▸ **EXERCISE DETAILS**
In the records below, find the line that contains "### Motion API" and the line that contains "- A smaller", then retype exactly those two lines and every line between them.

┄┄┄┄┄┄┄┄┄┄

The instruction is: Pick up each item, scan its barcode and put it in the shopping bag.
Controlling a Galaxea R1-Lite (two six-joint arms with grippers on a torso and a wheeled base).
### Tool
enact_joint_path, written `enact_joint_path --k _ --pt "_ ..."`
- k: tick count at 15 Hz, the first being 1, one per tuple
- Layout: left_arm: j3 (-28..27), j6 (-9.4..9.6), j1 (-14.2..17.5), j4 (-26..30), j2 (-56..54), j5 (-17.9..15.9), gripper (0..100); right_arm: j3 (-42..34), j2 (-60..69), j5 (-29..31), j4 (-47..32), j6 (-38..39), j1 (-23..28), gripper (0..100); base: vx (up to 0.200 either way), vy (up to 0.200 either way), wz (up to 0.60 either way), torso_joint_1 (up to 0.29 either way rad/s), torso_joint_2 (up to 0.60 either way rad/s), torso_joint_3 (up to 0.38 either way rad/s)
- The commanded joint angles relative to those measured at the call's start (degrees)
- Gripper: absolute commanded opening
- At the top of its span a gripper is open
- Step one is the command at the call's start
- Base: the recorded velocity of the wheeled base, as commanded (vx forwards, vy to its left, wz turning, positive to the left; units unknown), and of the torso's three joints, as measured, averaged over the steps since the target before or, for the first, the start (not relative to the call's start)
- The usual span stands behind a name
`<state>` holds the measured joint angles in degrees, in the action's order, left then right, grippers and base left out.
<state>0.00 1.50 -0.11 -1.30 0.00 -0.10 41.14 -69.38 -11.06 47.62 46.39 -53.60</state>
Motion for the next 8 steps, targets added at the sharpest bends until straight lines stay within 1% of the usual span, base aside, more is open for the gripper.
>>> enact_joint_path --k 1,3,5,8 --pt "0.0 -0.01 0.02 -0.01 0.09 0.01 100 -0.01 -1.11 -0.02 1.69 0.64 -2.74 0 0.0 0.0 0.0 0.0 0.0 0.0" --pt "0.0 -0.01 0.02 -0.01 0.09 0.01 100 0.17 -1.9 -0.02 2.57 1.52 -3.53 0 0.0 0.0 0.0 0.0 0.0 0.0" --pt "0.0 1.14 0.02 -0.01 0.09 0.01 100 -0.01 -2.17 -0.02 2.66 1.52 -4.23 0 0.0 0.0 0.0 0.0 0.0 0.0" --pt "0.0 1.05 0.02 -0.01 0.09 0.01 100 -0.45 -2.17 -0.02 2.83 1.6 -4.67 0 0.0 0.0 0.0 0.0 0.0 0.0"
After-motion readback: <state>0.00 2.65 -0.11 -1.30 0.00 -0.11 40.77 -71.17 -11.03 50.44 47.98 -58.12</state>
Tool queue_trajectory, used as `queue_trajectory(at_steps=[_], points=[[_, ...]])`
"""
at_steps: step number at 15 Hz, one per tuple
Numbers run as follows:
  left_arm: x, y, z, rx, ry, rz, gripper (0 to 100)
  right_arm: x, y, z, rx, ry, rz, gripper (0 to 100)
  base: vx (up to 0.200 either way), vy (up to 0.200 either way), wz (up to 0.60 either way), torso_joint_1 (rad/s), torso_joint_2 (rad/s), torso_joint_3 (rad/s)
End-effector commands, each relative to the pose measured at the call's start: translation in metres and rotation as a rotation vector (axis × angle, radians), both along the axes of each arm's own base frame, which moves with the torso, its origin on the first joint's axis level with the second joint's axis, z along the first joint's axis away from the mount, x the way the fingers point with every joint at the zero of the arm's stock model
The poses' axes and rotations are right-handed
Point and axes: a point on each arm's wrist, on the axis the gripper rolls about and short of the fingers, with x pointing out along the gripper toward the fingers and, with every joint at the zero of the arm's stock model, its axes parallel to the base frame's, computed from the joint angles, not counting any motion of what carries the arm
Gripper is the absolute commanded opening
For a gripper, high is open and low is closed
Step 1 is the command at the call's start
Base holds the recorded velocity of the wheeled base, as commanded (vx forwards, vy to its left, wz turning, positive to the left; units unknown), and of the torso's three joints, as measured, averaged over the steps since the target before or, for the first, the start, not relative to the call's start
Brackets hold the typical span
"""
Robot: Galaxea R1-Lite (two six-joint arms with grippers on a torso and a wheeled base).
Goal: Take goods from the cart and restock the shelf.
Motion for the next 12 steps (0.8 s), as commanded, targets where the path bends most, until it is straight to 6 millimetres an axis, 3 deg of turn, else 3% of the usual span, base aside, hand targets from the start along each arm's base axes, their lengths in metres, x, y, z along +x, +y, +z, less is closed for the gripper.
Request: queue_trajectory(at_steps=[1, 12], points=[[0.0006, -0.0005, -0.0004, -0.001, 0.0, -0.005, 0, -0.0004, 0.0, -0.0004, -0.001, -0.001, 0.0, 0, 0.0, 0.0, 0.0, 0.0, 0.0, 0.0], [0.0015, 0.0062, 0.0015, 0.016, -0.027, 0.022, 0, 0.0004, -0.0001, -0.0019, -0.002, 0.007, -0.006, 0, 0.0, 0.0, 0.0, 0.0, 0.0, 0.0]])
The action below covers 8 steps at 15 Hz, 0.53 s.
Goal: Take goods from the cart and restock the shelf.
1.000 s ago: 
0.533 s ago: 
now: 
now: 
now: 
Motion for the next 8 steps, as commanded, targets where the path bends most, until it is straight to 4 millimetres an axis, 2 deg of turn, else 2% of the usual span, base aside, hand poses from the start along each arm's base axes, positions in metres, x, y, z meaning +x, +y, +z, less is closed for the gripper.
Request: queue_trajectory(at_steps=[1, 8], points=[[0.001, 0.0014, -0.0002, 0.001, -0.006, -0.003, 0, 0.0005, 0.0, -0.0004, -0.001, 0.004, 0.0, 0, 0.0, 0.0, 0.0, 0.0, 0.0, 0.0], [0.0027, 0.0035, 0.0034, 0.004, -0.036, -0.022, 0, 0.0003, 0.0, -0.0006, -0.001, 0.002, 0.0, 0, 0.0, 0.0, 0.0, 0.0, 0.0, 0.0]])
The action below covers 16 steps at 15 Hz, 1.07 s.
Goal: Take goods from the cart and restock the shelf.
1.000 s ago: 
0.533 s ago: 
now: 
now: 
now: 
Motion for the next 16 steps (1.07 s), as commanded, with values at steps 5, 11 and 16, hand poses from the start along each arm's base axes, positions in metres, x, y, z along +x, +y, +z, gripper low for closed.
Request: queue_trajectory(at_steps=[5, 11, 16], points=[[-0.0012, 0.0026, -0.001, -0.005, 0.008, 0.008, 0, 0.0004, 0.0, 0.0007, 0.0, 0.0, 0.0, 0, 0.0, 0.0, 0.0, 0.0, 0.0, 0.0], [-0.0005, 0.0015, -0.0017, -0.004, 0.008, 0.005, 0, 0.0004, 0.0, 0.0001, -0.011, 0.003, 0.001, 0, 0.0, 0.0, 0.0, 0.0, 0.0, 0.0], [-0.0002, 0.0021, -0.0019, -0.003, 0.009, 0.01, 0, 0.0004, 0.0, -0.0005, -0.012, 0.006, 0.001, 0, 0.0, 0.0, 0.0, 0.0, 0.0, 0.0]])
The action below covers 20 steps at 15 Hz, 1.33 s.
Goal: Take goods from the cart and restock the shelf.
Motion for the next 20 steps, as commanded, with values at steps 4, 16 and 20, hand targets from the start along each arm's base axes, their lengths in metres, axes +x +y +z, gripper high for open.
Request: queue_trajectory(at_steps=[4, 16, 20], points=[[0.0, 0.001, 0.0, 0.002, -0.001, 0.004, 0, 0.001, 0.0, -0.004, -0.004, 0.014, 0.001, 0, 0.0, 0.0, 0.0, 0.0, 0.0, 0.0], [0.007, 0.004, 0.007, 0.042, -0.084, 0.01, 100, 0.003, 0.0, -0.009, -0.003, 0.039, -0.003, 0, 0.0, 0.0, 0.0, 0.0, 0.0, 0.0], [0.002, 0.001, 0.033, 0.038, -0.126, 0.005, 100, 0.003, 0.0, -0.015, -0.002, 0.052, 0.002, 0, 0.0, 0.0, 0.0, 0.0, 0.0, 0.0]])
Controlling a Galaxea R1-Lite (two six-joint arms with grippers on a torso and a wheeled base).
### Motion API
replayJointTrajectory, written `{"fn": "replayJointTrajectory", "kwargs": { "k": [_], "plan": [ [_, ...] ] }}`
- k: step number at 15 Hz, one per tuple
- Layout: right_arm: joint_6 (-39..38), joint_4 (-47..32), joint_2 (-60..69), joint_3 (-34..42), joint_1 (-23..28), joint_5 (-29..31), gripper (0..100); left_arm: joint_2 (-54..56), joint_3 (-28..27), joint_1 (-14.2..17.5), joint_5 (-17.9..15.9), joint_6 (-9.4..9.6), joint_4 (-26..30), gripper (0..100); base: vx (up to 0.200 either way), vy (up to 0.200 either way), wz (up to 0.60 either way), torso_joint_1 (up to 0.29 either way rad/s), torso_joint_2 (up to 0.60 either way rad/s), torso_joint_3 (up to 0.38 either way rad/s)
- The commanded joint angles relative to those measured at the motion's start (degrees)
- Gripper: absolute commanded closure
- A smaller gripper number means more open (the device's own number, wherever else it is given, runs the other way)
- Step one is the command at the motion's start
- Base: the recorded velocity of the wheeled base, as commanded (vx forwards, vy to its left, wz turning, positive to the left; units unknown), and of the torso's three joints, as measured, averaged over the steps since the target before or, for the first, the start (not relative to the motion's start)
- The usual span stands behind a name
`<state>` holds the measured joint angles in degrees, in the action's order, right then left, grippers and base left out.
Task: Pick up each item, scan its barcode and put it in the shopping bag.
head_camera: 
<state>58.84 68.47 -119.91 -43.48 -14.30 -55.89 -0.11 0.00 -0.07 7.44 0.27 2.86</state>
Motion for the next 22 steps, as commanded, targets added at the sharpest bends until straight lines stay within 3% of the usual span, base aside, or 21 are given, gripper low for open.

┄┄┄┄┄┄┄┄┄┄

▸ **TASK SOLUTION**
### Motion API
replayJointTrajectory, written `{"fn": "replayJointTrajectory", "kwargs": { "k": [_], "plan": [ [_, ...] ] }}`
- k: step number at 15 Hz, one per tuple
- Layout: right_arm: joint_6 (-39..38), joint_4 (-47..32), joint_2 (-60..69), joint_3 (-34..42), joint_1 (-23..28), joint_5 (-29..31), gripper (0..100); left_arm: joint_2 (-54..56), joint_3 (-28..27), joint_1 (-14.2..17.5), joint_5 (-17.9..15.9), joint_6 (-9.4..9.6), joint_4 (-26..30), gripper (0..100); base: vx (up to 0.200 either way), vy (up to 0.200 either way), wz (up to 0.60 either way), torso_joint_1 (up to 0.29 either way rad/s), torso_joint_2 (up to 0.60 either way rad/s), torso_joint_3 (up to 0.38 either way rad/s)
- The commanded joint angles relative to those measured at the motion's start (degrees)
- Gripper: absolute commanded closure
- A smaller gripper number means more open (the device's own number, wherever else it is given, runs the other way)

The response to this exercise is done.